_INFORMATION SHOWN:_
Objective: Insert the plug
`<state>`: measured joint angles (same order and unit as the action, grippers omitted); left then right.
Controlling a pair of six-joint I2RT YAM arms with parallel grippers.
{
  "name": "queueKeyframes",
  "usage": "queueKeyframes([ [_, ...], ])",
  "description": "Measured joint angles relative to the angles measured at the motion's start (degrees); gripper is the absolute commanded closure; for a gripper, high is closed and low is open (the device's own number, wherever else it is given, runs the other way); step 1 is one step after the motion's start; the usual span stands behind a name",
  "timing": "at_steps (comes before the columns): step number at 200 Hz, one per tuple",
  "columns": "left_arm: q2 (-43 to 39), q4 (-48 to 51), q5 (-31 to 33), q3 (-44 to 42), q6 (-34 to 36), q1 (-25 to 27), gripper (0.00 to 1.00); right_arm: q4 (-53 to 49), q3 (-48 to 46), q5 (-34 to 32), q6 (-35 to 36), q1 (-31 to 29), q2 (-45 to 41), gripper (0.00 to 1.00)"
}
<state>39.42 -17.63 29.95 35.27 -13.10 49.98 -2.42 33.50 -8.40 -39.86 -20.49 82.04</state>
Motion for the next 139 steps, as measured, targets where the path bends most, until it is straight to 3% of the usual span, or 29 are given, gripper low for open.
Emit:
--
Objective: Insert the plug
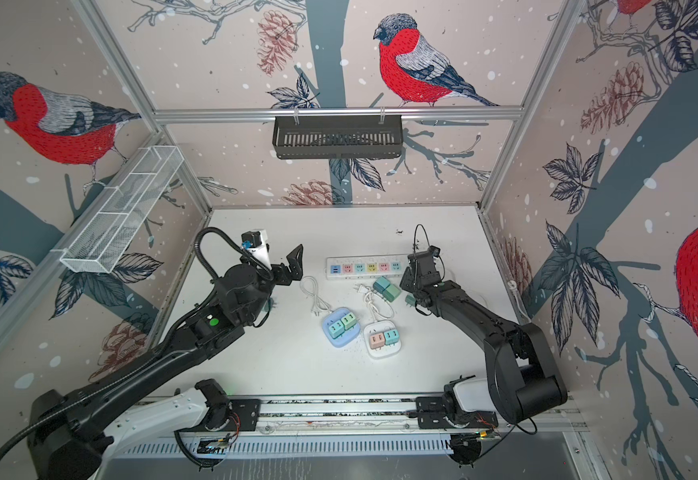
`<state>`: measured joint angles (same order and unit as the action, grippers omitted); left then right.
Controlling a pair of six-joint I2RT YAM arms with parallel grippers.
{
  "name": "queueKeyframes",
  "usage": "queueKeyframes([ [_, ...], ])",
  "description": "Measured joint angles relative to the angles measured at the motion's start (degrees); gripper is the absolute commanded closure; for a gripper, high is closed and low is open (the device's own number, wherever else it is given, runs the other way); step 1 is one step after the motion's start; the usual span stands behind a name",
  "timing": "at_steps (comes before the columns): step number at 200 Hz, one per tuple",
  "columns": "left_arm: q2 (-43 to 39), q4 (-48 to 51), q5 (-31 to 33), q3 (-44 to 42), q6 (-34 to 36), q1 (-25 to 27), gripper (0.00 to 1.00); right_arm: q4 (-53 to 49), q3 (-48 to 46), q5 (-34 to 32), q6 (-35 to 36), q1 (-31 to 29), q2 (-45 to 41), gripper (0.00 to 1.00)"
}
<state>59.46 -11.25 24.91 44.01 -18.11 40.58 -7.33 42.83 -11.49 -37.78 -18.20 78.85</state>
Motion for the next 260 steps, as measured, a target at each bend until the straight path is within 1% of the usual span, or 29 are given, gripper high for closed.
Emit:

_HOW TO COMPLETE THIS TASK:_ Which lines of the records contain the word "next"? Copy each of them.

_REPLY TO THE TASK:_
Motion for the next 139 steps, as measured, targets where the path bends most, until it is straight to 3% of the usual span, or 29 are given, gripper low for open.
Motion for the next 260 steps, as measured, a target at each bend until the straight path is within 1% of the usual span, or 29 are given, gripper high for closed.

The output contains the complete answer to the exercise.